First Report of Two Cases of Acute Gastric Ischemia after Robot-Assisted Radical Cystectomy
Author(s) -
Nikolaos Grivas,
Alexander D. Horsch,
Esther Wit,
Annemarie Bruining,
Johanna van Sandick,
Henk G. van der Poel
Publication year - 2021
Publication title -
case reports in urology
Language(s) - English
Resource type - Journals
eISSN - 2090-696X
pISSN - 2090-6978
DOI - 10.1155/2021/6697689
Subject(s) - medicine , cystectomy , pneumoperitoneum , ischemia , trendelenburg position , surgery , left gastric artery , laparotomy , stomach , infarction , mesenteric ischemia , curvatures of the stomach , superior mesenteric artery , radiology , laparoscopy , artery , myocardial infarction , cancer , bladder cancer
Gastrointestinal ischemia is rare after small pelvis surgery. Minimal invasive robotic surgery requires adaptation of the surgical approach for cystectomy and derivation construction such as the use of pneumoperitoneum and Trendelenburg positioning of the patient. Two cases with gastric ischemic complications after robot-assisted radical cystectomy are described.

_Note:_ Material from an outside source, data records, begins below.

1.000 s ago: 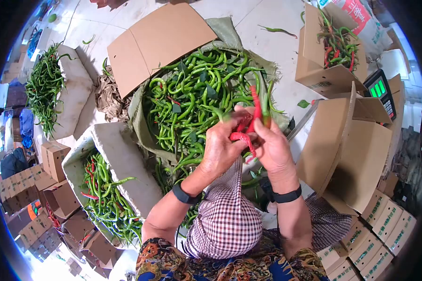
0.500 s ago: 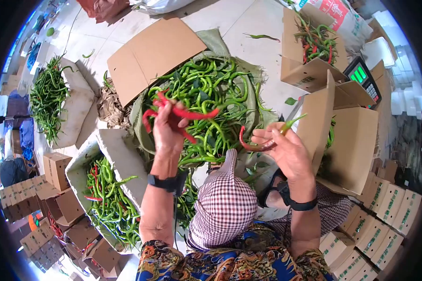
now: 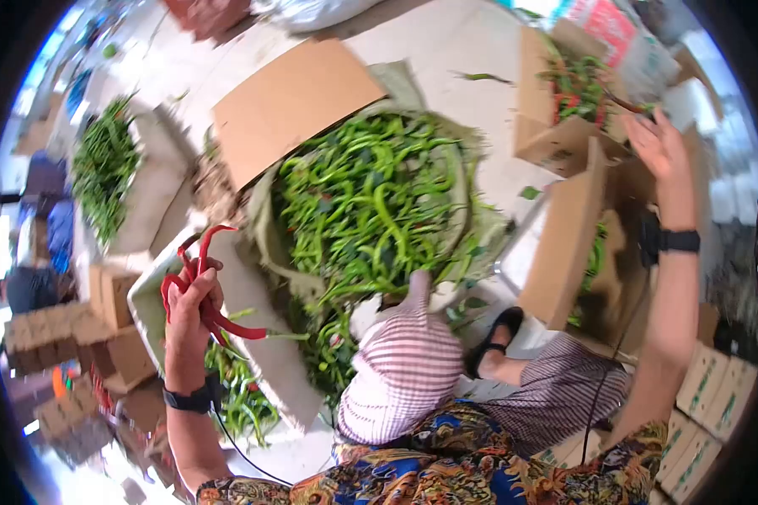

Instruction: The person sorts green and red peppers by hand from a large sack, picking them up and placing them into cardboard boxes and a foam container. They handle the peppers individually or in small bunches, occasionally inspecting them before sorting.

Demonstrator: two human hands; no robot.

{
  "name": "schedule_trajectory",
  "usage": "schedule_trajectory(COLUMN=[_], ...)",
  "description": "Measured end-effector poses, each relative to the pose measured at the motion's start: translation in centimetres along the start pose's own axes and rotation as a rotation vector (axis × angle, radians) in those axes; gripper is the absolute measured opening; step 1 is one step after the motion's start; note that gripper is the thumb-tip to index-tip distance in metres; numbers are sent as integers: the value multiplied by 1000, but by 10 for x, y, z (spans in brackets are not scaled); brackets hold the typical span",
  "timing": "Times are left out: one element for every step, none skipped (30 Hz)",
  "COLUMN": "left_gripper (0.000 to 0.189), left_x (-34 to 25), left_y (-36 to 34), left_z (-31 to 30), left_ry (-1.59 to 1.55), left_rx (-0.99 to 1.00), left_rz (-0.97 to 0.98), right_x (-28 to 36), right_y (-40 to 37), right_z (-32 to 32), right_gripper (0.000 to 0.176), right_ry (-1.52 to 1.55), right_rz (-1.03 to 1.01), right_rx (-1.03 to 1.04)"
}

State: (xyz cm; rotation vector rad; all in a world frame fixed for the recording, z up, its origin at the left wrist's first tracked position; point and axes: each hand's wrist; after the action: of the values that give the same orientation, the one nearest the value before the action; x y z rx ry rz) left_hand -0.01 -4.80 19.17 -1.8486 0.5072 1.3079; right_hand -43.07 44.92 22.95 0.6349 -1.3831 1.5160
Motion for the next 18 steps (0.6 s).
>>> schedule_trajectory(left_gripper=[21, 20, 19, 17, 14, 15, 15, 23, 23, 29, 35, 45, 47, 42, 39, 37, 35, 33], left_x=[1, 9, 19, 22, 34, 48, 65, 86, 88, 93, 95, 86, 80, 104, 92, 108, 119, 133], left_y=[-10, -15, -19, -27, -33, -39, -44, -45, -52, -59, -61, -51, -41, -31, -26, -15, -3, 12], left_z=[-26, -54, -81, -102, -126, -153, -181, -210, -207, -203, -193, -164, -127, -111, -61, -25, 12, 47], left_ry=[32, 52, 74, 151, 193, 371, 546, 1038, 1042, 1570, 2058, 1840, 1441, 1003, 825, 719, 654, 595], left_rx=[-24, -48, -67, -49, -146, -95, -37, 69, 78, -72, -239, -216, -174, -78, 87, 220, 281, 325], left_rz=[-67, -118, -168, -191, -267, -314, -361, -335, -340, -3, 391, 191, 82, 4, -20, 79, 117, 169], right_x=[-9, -28, -51, -78, -104, -139, -151, -164, -187, -203, -227, -253, -284, -317, -353, -389, -420, -444], right_y=[-9, -32, -59, -98, -120, -133, -197, -219, -227, -231, -225, -214, -200, -187, -172, -156, -148, -145], right_z=[-1, 9, 20, 41, 47, 44, 70, 75, 64, 58, 44, 30, 13, -6, -28, -47, -61, -68], right_gripper=[48, 49, 44, 40, 39, 38, 37, 39, 39, 38, 36, 33, 30, 27, 27, 26, 24, 24], right_ry=[-40, -115, -97, -98, -116, -75, -240, -319, -179, -129, -117, -160, -183, -207, -209, -214, -216, -216], right_rz=[3, 21, 43, -4, 28, 136, 90, 256, 370, 457, 461, 446, 461, 478, 489, 599, 710, 716], right_rx=[140, 350, 502, 563, 683, 756, 608, 580, 639, 583, 561, 481, 378, 279, 276, 257, 231, 220])
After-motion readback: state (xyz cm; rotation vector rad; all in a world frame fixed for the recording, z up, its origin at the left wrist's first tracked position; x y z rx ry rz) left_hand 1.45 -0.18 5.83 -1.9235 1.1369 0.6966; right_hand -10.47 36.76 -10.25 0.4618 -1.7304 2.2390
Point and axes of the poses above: each hand's wrist, its own y-axis towards the middle knuckle, its own z-axis out of the palm, x = y × z, and after that the axes turned 2 degrees about z, right-handed
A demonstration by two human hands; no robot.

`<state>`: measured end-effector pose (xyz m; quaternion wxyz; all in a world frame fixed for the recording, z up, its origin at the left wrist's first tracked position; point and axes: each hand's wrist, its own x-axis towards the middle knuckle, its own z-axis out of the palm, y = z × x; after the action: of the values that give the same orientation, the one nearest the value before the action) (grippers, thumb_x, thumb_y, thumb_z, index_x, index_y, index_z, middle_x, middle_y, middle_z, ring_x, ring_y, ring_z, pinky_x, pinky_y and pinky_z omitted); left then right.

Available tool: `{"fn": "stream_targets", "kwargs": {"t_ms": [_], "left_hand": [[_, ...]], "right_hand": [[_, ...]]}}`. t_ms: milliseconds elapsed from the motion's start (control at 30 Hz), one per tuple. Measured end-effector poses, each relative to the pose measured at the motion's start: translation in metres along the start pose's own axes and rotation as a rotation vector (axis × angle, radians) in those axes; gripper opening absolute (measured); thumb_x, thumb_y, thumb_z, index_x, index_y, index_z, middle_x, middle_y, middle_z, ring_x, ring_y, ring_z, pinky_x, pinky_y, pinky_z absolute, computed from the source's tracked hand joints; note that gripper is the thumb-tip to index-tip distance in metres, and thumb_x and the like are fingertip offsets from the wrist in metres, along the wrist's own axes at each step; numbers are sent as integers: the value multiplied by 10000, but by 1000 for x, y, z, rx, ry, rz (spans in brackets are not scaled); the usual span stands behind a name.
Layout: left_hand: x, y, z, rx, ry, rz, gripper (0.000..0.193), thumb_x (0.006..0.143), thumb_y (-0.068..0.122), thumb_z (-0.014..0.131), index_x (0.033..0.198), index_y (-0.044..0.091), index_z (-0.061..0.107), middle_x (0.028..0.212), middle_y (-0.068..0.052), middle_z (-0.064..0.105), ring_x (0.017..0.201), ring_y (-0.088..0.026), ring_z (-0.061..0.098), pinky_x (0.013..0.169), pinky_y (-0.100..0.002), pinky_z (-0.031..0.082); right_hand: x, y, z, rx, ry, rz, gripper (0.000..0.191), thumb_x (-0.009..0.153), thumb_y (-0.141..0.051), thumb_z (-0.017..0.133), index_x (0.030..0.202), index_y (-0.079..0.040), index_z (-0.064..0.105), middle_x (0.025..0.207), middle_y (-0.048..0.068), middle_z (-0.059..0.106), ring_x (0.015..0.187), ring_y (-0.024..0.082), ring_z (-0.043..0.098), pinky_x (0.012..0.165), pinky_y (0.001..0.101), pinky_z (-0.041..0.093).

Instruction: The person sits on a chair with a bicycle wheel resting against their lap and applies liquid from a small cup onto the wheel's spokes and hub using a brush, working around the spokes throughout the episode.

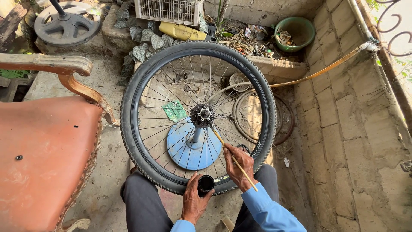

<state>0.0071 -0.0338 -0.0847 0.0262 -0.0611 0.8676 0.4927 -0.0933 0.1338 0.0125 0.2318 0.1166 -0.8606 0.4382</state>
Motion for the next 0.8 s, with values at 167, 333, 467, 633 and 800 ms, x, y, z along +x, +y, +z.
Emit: {"fn": "stream_targets", "kwargs": {"t_ms": [167,333,467,633,800], "left_hand": [[2,3,-2,1,7,12,753,757,312,899,1368,81,524,1507,-185,476,1366,-350,504,1120,-411,463],[4,9,-7,11,11,11,756,760,317,896,1370,78,520,1503,-179,482,1363,-343,511,1124,-406,462],[3,10,-7,10,6,13,754,768,324,894,1372,72,519,1505,-180,478,1364,-343,511,1125,-408,463],[3,11,-7,40,-15,-18,763,772,356,888,1378,81,513,1505,-170,476,1363,-337,510,1133,-404,458],[4,16,-11,43,-13,-17,788,770,367,883,1398,89,498,1502,-171,472,1362,-338,507,1133,-404,457]], "right_hand": [[2,-3,-1,0,6,-7,192,941,-83,726,1116,-12,757,857,119,785,682,151,749,580,291,597],[-1,-4,1,-34,17,-30,196,928,-77,736,1109,-4,761,879,135,792,695,181,752,609,315,596],[-8,4,4,-4,31,-31,196,963,-85,711,1140,-13,751,910,122,795,774,156,780,645,280,634],[-6,9,-1,-14,44,48,194,953,-102,714,1123,-25,767,829,94,797,690,129,754,584,268,605],[0,1,-2,3,22,23,199,942,-109,725,1115,-23,771,817,90,792,650,122,731,557,270,586]]}}
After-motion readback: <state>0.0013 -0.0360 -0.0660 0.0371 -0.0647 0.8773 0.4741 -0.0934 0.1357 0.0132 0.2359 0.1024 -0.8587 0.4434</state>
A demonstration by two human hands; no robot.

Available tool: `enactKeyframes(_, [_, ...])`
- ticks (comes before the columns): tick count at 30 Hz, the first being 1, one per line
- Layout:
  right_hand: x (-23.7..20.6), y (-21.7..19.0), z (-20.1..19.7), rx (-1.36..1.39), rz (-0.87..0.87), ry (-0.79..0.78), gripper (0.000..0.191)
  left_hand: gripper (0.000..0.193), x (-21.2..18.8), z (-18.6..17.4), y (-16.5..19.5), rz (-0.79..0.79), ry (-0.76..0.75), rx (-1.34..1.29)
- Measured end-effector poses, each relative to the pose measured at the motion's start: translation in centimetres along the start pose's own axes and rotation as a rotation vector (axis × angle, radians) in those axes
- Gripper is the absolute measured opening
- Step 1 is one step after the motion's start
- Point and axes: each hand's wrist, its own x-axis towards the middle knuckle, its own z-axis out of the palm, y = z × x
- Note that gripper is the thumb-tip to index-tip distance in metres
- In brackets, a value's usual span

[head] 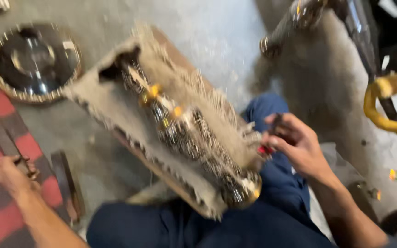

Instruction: The person sits cross-legged on the floor with an ornate metal vase resting on a cloth-covered board in their lap. They hold a chisel against the vase's decorated surface and strike it with a wooden mallet, repositioning the chisel repeatedly to work the pattern, steadying the vase with the other hand.

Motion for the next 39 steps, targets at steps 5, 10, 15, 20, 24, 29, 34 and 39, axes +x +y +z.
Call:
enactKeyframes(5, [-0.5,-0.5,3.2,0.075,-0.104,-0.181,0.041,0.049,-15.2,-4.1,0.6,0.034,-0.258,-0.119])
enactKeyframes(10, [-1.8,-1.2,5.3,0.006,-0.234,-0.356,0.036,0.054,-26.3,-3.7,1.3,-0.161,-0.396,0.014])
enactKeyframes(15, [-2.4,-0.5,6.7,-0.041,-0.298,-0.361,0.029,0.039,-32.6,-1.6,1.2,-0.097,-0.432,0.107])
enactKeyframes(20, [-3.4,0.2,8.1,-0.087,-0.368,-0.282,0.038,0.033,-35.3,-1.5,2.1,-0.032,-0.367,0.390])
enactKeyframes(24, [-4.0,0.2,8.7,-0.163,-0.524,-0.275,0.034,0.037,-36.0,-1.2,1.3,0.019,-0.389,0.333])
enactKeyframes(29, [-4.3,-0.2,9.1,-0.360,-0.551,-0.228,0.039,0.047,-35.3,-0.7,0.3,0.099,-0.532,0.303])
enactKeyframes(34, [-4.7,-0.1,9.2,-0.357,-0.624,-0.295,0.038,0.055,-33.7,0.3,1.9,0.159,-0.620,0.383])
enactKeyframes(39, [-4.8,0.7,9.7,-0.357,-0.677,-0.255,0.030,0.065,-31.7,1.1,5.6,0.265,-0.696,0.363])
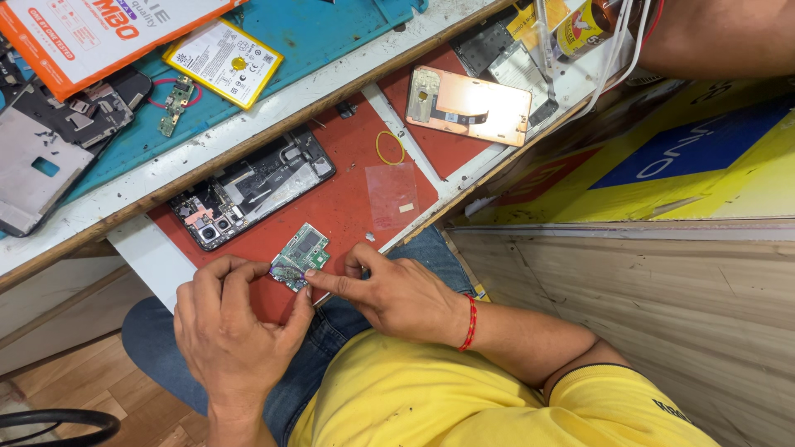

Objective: The person handles a smartphone battery, peels off its protective film, and secures it with rubber bands. Then the person uses a small tool to scrape and clean a circuit board on the workbench.

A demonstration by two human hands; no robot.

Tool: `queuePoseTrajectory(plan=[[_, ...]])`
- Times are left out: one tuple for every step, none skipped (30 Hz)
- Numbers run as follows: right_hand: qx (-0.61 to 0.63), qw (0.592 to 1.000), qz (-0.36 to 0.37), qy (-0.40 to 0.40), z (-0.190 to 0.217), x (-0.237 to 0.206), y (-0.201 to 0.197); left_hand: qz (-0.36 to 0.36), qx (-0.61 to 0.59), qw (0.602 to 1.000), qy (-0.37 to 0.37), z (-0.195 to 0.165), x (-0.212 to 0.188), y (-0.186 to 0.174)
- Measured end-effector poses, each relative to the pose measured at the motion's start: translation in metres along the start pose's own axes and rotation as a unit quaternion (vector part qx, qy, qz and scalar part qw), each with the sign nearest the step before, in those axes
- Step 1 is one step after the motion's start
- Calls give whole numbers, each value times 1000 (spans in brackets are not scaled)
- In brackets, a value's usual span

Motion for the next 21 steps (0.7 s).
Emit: queuePoseTrajectory(plan=[[1, 1000, 0, 0, 0, 0, 0, 0, 0, 1000, 0, 0, 0, 0], [1, 1000, 1, 1, 0, 0, 0, -1, 0, 1000, 1, 0, 0, 0], [1, 1000, 0, 0, 0, 0, 0, -2, 1, 1000, 1, 0, -1, 0], [1, 1000, 0, -1, 0, 0, 0, -3, 2, 1000, 1, 0, -1, 0], [0, 1000, -1, -1, 0, 0, 0, -3, 2, 1000, 1, 0, -1, 0], [-1, 1000, 0, -1, 0, 0, 0, -3, 2, 1000, 1, 0, -1, 0], [-2, 1000, 0, 0, 0, 0, -1, -2, 3, 1000, 1, 0, 0, 0], [-3, 1000, 0, 0, 0, 0, -1, -2, 2, 1000, 1, 0, 0, 0], [-2, 1000, 0, 0, 0, 0, -1, -1, 1, 1000, 2, 0, 0, 0], [-2, 1000, 1, 0, 0, 0, -1, -1, 0, 1000, 2, 0, 0, 0], [-1, 1000, 1, 0, 0, 0, 0, 0, 0, 1000, 2, 0, 0, 0], [-3, 1000, 3, 2, 0, 0, 0, 0, -1, 1000, 2, 0, 0, 0], [-6, 1000, 4, 4, 0, 0, 0, 0, -1, 1000, 2, -1, 0, 0], [-8, 1000, 6, 6, 0, 0, 0, 1, -1, 1000, 2, -1, 0, -1], [-7, 1000, 6, 6, 0, 0, 0, 1, -1, 1000, 2, -1, -1, -1], [-7, 1000, 6, 6, 0, -1, 0, 1, 0, 1000, 2, -1, -1, -1], [-6, 1000, 6, 6, 0, -1, 0, 1, -1, 1000, 3, -1, 0, -1], [-5, 1000, 6, 6, 0, -1, 0, 1, -1, 1000, 4, -1, 0, -1], [-4, 1000, 5, 5, 0, -1, 0, 1, -1, 1000, 5, -1, 0, -1], [-3, 1000, 5, 5, 0, -1, 0, 1, -2, 1000, 5, -1, 0, -1], [-4, 1000, 6, 5, 0, -1, 0, 1, -2, 1000, 5, -1, 0, -1]])
Point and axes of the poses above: each hand's wrist, its own x-axis towards the middle knuckle, its own y-axis out of the palm, z = x × y, the point moved 2 cm from there along x, towards the middle knuckle, and after that the axes turned 3 degrees about y, right-handed, at the moved point
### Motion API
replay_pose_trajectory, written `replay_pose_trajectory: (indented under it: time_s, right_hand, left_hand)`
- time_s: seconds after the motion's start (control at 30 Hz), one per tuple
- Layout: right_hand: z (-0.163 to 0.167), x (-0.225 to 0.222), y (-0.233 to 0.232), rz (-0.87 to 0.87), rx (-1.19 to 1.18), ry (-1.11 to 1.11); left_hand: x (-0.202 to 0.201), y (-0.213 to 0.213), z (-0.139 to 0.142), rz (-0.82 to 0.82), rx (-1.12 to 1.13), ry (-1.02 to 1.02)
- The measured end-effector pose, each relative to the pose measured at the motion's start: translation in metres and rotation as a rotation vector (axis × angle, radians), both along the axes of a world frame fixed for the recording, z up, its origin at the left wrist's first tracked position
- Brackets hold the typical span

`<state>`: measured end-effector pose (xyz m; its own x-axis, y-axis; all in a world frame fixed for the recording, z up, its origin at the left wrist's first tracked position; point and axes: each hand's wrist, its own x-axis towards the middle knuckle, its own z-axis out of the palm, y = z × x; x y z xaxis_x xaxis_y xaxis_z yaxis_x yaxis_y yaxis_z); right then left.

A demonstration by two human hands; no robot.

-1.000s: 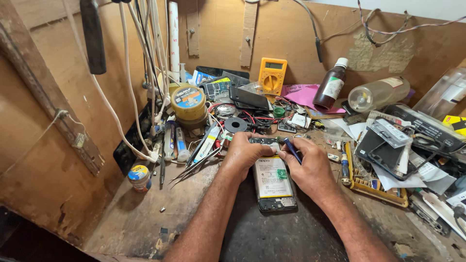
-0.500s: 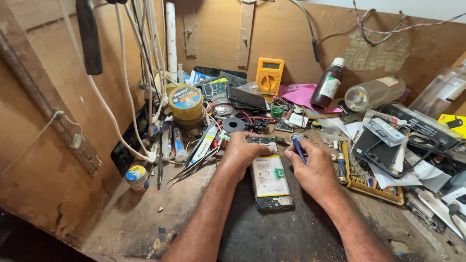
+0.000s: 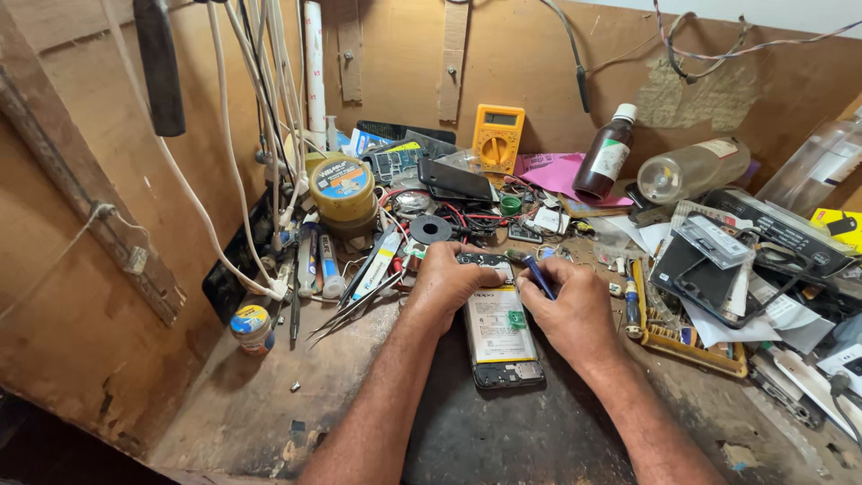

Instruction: The person uses a small screwdriver to remove screws from the internal frame of a disassembled smartphone. They carefully unscrew multiple fasteners around the battery and motherboard area while holding the device steady on a cluttered workbench.

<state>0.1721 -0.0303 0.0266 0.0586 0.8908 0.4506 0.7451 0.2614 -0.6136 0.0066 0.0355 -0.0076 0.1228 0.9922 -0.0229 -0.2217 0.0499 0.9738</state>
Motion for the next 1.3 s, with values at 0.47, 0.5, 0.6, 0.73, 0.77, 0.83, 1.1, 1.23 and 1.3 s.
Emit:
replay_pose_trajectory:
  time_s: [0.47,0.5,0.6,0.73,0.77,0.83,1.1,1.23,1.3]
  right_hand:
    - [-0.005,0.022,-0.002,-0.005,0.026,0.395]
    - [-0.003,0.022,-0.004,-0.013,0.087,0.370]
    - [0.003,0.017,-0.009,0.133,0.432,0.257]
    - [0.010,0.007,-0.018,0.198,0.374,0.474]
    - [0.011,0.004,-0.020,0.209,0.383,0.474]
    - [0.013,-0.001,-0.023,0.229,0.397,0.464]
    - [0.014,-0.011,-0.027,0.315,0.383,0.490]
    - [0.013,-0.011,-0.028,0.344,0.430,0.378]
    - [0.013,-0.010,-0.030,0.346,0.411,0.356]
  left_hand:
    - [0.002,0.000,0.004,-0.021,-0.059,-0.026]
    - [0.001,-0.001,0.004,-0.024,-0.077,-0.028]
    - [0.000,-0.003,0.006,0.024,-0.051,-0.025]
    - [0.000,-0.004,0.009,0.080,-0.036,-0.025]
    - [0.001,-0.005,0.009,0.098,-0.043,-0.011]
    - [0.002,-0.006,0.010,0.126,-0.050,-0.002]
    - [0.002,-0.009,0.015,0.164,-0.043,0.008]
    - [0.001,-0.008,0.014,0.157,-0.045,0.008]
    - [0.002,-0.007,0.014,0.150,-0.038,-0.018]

The first case was a 68-year-old female who had prolonged gastroparalysis and blood in a replaced gastric tube at day 10 after robotic cystectomy and Bricker urinary derivation. Gastroscopy revealed ischemia of gastric and proximal duodenal mucosa while computed tomography showed multiple calcifications and thrombi in the coeliac trunk branches and splenic infarcts. The stenosis of the origin of the mesenteric superior artery was stented via an endovascular procedure, and the patient recovered with normal gastroscopy 1 month postoperatively. The second case was a 73-year-old male who developed abdominal pain and fever 5 days after robotic cystectomy and Bricker. On abdominal computed tomography imaging, subcutaneous emphysema, intra-abdominal air, and calcification at the origin of the coeliac trunk were found. At laparotomy 5 days after the cystectomy, a 3 cm hole in the fundus of the stomach was found which was removed with the major stomach curvature. Gastroscopy 5 days after hemigastrectomy revealed no remnant ischemia. The prolonged pneumoperitoneum during robotic cystectomy, the deep Trendelenburg position, and the preoperatively impaired vascular system can be the reasons of our first two cases of gastric ischemia. This rare complication should be kept in mind in patients with symptoms of gastric ischemia since it can result in gastric perforation.